[The data — start]

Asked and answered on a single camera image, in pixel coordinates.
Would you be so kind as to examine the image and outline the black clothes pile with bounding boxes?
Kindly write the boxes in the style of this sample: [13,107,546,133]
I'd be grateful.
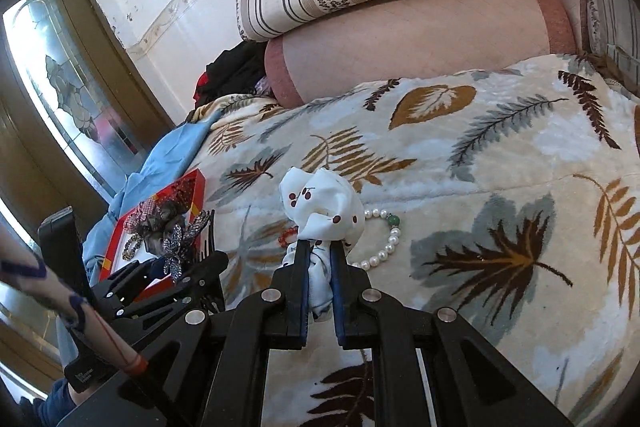
[192,41,271,108]

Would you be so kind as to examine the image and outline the plaid scrunchie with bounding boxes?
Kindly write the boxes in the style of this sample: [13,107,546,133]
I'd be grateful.
[122,201,173,234]

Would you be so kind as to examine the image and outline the leopard print scrunchie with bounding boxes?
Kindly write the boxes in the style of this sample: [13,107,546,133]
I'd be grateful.
[121,232,147,264]

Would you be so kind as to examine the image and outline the light blue cloth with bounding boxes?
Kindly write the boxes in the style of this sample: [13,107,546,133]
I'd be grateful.
[55,117,223,358]

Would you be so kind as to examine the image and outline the pink quilted bolster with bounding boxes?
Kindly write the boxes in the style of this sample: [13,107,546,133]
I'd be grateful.
[264,0,578,108]

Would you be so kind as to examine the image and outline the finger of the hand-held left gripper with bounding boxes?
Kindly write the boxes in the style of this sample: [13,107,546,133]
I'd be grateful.
[92,258,158,308]
[115,249,230,324]

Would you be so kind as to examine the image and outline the red bead bracelet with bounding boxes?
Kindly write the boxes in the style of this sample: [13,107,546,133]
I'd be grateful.
[277,227,301,252]

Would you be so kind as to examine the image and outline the person's leg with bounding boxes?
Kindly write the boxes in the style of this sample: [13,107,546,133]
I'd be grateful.
[17,377,78,427]

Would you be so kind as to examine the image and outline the striped floral cushion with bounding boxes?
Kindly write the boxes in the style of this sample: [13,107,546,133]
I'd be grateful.
[580,0,640,82]

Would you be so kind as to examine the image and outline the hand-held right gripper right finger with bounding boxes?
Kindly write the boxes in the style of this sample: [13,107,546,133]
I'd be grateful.
[327,242,576,427]

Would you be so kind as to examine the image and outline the white dotted scrunchie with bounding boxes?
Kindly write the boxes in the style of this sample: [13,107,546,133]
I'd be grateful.
[279,167,366,323]

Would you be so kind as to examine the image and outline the red polka dot scrunchie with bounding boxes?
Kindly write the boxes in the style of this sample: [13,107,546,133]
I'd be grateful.
[154,173,199,208]

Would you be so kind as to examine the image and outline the pearl bracelet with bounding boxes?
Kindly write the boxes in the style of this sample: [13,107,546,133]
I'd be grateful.
[347,208,403,272]

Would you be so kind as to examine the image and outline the person's left forearm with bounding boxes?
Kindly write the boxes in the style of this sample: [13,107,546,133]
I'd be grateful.
[0,234,151,375]

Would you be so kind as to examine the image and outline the wooden glass door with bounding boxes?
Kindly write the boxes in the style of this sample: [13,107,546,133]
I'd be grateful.
[0,0,176,388]

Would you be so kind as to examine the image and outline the red gift box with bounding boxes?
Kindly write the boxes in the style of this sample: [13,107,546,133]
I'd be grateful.
[97,168,207,303]

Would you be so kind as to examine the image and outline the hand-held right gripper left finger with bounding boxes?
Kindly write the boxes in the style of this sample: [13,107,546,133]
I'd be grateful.
[55,239,311,427]

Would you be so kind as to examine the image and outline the leaf print blanket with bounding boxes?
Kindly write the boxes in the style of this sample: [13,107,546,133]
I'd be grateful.
[187,52,640,427]

[The data — finish]

### Prompt
Transcribe the entries above verbatim, excluding any image.

### Result for this exercise
Asked and answered on a single camera image, in pixel coordinates.
Would you be so kind as to examine the image and outline the black clothes pile with bounding boxes?
Kindly write the boxes in the style of this sample: [13,107,546,133]
I'd be grateful.
[192,41,271,108]

Would you be so kind as to examine the image and outline the plaid scrunchie with bounding boxes?
Kindly write the boxes in the style of this sample: [13,107,546,133]
I'd be grateful.
[122,201,173,234]

Would you be so kind as to examine the image and outline the leopard print scrunchie with bounding boxes?
Kindly write the boxes in the style of this sample: [13,107,546,133]
I'd be grateful.
[121,232,147,264]

Would you be so kind as to examine the image and outline the light blue cloth with bounding boxes?
Kindly write the boxes in the style of this sample: [13,107,546,133]
I'd be grateful.
[55,117,223,358]

Would you be so kind as to examine the image and outline the pink quilted bolster with bounding boxes?
Kindly write the boxes in the style of this sample: [13,107,546,133]
I'd be grateful.
[264,0,578,108]

Would you be so kind as to examine the image and outline the finger of the hand-held left gripper with bounding boxes?
Kindly write the boxes in the style of this sample: [13,107,546,133]
I'd be grateful.
[92,258,158,308]
[115,249,230,324]

Would you be so kind as to examine the image and outline the red bead bracelet with bounding boxes?
Kindly write the boxes in the style of this sample: [13,107,546,133]
I'd be grateful.
[277,227,301,252]

Would you be so kind as to examine the image and outline the person's leg with bounding boxes?
Kindly write the boxes in the style of this sample: [13,107,546,133]
I'd be grateful.
[17,377,78,427]

Would you be so kind as to examine the image and outline the striped floral cushion with bounding boxes?
Kindly write the boxes in the style of this sample: [13,107,546,133]
I'd be grateful.
[580,0,640,82]

Would you be so kind as to examine the image and outline the hand-held right gripper right finger with bounding boxes?
Kindly write the boxes in the style of this sample: [13,107,546,133]
I'd be grateful.
[327,242,576,427]

Would you be so kind as to examine the image and outline the white dotted scrunchie with bounding boxes?
Kindly write the boxes in the style of this sample: [13,107,546,133]
I'd be grateful.
[279,167,366,323]

Would you be so kind as to examine the image and outline the red polka dot scrunchie with bounding boxes?
Kindly write the boxes in the style of this sample: [13,107,546,133]
I'd be grateful.
[154,173,199,208]

Would you be so kind as to examine the image and outline the pearl bracelet with bounding boxes?
Kindly write the boxes in the style of this sample: [13,107,546,133]
I'd be grateful.
[347,208,403,272]

Would you be so kind as to examine the image and outline the person's left forearm with bounding boxes?
Kindly write the boxes in the style of this sample: [13,107,546,133]
I'd be grateful.
[0,234,151,375]

Would you be so kind as to examine the image and outline the wooden glass door with bounding boxes?
Kindly write the boxes in the style of this sample: [13,107,546,133]
I'd be grateful.
[0,0,176,388]

Would you be so kind as to examine the image and outline the red gift box with bounding boxes?
Kindly write the boxes in the style of this sample: [13,107,546,133]
I'd be grateful.
[97,168,207,303]

Would you be so kind as to examine the image and outline the hand-held right gripper left finger with bounding boxes?
Kindly write the boxes in the style of this sample: [13,107,546,133]
I'd be grateful.
[55,239,311,427]

Would you be so kind as to examine the image and outline the leaf print blanket with bounding boxes?
Kindly write the boxes in the style of this sample: [13,107,546,133]
I'd be grateful.
[187,52,640,427]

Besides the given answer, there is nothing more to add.